Rachel MacLean est à l'échelle des montagnes dans l'Himalaya, tandis que les conservateurs sont confrontés à des montagnes politiques
Alors que les conservateurs se préparent à ce qui pourrait être un délai de 500 sièges aux élections locales ce jeudi, Rachel MacLean, directrice de la stratégie de Kemi Badenoch au siège de la campagne conservatrice (CCHQ), est en cours de randonnée dans l'Himalaya.

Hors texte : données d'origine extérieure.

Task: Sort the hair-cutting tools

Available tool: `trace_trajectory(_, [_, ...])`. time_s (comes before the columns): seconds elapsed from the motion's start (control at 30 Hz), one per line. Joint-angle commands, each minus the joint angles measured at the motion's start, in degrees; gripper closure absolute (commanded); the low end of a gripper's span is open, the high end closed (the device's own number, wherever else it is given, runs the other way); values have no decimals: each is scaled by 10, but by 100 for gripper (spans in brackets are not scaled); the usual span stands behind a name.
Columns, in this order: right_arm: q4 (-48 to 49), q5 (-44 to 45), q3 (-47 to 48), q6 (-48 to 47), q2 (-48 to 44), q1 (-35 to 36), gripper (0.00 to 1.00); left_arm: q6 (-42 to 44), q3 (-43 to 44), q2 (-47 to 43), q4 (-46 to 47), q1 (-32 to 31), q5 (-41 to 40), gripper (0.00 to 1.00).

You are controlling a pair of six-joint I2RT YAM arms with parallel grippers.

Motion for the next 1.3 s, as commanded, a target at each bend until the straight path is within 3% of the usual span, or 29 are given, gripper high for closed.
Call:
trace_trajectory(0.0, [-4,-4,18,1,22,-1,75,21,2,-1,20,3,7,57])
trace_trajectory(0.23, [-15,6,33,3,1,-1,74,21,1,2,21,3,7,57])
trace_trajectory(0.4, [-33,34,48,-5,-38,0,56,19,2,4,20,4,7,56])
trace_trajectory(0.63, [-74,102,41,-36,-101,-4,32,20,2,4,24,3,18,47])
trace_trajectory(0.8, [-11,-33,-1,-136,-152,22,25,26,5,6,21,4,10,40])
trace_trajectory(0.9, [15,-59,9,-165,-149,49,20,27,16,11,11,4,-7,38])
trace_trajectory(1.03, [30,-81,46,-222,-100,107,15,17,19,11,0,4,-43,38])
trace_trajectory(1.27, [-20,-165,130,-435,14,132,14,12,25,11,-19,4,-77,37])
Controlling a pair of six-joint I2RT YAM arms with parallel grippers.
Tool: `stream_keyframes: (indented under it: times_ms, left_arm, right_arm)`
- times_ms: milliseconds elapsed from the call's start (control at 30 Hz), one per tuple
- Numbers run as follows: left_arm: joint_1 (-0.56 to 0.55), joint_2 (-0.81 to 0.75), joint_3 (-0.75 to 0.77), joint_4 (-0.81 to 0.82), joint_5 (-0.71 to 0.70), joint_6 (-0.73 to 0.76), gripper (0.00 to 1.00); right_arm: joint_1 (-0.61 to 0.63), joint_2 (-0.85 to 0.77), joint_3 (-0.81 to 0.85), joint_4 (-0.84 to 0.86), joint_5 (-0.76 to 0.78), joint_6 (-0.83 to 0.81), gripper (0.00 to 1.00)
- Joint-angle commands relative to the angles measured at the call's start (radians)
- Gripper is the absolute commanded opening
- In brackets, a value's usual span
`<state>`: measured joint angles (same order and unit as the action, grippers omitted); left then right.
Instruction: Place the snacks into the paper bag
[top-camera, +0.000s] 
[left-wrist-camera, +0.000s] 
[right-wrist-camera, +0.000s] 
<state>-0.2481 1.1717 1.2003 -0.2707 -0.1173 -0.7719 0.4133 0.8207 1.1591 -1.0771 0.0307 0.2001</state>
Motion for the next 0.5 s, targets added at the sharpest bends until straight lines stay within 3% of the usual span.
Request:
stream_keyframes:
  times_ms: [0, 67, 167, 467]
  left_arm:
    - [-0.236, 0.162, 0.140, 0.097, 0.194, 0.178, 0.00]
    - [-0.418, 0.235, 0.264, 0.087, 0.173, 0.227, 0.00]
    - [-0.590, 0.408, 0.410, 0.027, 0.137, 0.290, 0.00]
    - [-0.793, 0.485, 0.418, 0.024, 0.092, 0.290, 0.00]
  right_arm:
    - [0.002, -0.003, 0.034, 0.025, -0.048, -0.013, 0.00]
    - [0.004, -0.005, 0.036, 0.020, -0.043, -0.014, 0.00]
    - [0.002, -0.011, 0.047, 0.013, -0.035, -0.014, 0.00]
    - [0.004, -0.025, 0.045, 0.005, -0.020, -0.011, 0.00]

Le moment des vacances de l'ancien ministre conservateur a provoqué des blagues sur les «montagnes à grimper» pour les conservateurs, même dans le télégraphe.
Une pièce d'opinion de la vue télégraphique se lisait: «Le fait qu'elle a été dans l'Himalaya invite des commentaires sur les montagnes à grimper», tout en suggérant «un manque de sérieux au sommet de l'organisation du parti».
L'article a également mis en évidence «un certain symbolisme mordant» de l'absence de MacLean dans l'exécution de ces élections cruciales, tandis que ses collègues conservateurs «s'inquiètent des ramifications d'une percée attendue par la réforme et la menace continue des démocrates libéraux».
Un récent sondage de Tory Pollter et Peer Lord Robert Hayward a prédit que les Tories pourraient perdre entre 475 et 525 sièges du Conseil, et le contrôle de 16 conseils le 1er mai.
Avec Badenoch elle-même reconnaissant que les élections de cette semaine seront «très difficiles» pour son groupe, MacLean pourrait trouver les vrais défis qui nous attendent lorsqu'elle reviendra de ses vacances.